Omeprazol and ezomeprazol pharmacokinetics, duration of antisecretory effect, and reasons for their probable changes in duodenal ulcer

• Published in: Ėksperimental'nai͡a︡ i klinicheskai͡a︡ gastroėnterologii͡a no. 4; p. 86
• Main Authors: Serebrova, S Iu, Starodubtsev, A K, Pisarev, V V, Kondratenko, S N, Vasilenko, G F, Dobrovol'skiĭ, O V
• Format: Journal Article
• Language: Russian
• Published: Russia (Federation) 2009
• Subjects: Adult; Anti-Ulcer Agents - administration & dosage; Anti-Ulcer Agents - pharmacokinetics; Anti-Ulcer Agents - pharmacology; Anti-Ulcer Agents - therapeutic use; Biological Availability; Duodenal Ulcer - drug therapy; Duodenal Ulcer - metabolism; Esomeprazole; Female; Gastric Acid - secretion; Gastric Acidity Determination; Humans; Male; Omeprazole - administration & dosage; Omeprazole - pharmacokinetics; Omeprazole - pharmacology; Omeprazole - therapeutic use; Proton Pump Inhibitors - administration & dosage; Proton Pump Inhibitors - pharmacokinetics; Proton Pump Inhibitors - pharmacology; Proton Pump Inhibitors - therapeutic use; Time Factors; Tissue Distribution
• ISSN: 1682-8658

There were authentic distinctions between the groups of healthy volunteers and patients with a peptic ulcer disease in Cmax, Tmax, AUC(0-t), AUC(0-infinity), CIt, Vd of omeprazole and Cmax of esomeprazole (Nexium, AstraZeneca).
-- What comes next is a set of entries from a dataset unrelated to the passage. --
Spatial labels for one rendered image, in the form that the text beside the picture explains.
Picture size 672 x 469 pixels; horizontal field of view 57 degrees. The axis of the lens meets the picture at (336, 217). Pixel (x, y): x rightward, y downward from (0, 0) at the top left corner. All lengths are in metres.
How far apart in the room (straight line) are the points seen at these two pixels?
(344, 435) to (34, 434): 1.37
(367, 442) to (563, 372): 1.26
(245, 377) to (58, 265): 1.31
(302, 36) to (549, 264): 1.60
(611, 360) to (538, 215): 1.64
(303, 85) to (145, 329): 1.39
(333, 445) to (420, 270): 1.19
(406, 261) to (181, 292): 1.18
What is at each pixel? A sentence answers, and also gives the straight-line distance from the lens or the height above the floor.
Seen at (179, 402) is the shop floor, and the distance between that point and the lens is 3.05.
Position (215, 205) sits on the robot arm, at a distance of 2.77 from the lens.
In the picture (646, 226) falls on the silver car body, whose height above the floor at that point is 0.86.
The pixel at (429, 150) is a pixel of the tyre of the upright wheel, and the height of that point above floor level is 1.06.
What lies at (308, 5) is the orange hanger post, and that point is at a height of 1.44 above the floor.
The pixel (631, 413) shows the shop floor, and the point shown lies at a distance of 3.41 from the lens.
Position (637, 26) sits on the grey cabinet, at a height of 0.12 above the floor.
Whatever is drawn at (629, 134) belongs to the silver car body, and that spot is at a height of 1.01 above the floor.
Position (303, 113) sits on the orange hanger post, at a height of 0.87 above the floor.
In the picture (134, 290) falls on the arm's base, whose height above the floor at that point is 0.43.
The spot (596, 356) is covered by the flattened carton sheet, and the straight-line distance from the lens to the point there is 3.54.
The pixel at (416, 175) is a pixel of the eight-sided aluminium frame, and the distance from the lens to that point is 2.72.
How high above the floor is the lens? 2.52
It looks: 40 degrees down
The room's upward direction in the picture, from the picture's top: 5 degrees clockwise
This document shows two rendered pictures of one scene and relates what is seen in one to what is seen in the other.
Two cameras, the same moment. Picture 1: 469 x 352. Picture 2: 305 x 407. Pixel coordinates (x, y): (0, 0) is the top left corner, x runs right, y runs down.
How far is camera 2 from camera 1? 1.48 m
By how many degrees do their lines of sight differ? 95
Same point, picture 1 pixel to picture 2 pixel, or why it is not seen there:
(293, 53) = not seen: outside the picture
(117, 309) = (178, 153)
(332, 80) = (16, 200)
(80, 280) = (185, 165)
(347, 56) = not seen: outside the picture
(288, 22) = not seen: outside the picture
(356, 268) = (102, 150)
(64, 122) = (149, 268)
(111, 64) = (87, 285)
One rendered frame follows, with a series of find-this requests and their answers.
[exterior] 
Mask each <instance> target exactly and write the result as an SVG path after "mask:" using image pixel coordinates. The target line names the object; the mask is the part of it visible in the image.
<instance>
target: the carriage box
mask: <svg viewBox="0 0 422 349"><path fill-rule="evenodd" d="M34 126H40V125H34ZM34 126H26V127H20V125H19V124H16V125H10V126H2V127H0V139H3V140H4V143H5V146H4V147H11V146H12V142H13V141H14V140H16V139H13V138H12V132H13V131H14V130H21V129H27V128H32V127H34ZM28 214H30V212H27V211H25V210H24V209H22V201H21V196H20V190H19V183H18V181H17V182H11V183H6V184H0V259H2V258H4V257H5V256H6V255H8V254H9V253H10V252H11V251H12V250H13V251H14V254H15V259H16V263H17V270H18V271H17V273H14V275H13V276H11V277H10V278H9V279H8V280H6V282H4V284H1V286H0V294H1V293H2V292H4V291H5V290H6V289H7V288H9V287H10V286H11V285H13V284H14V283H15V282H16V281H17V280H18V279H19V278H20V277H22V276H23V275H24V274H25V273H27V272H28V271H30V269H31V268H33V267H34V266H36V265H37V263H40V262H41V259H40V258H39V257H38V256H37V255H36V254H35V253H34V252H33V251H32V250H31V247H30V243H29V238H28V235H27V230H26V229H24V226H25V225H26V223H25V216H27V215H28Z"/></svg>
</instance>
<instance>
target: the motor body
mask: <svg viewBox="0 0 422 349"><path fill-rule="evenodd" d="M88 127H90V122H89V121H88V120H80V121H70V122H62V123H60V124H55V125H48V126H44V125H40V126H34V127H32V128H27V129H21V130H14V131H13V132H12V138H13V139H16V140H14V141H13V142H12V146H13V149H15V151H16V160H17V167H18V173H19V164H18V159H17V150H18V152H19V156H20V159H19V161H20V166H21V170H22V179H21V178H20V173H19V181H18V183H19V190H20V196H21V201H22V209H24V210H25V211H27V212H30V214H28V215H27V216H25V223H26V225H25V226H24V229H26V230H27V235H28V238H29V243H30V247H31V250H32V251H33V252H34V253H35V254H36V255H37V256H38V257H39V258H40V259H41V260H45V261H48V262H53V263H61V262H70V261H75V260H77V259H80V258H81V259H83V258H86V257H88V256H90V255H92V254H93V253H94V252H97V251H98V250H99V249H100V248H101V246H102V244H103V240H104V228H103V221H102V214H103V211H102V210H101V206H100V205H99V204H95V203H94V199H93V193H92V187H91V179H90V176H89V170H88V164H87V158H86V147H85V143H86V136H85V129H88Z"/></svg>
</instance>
When the pharmacokinetics of omeprazole and ezomeprazole were compared in both groups, there were authentic distinctions in Cmax, AU(0-t), AUC(0-infinity), CIt, T1/2. The patients who had taken omeprazole the time of hypoacide condition was much shorter than in other groups. Disintegration test modeling pHmax for pH oscillation with large amplitude, that is typical for ulcer disease, demonstrated a possibility of early partial release of omeprazole, its acid-depended degradation and reduction of its bioavailability.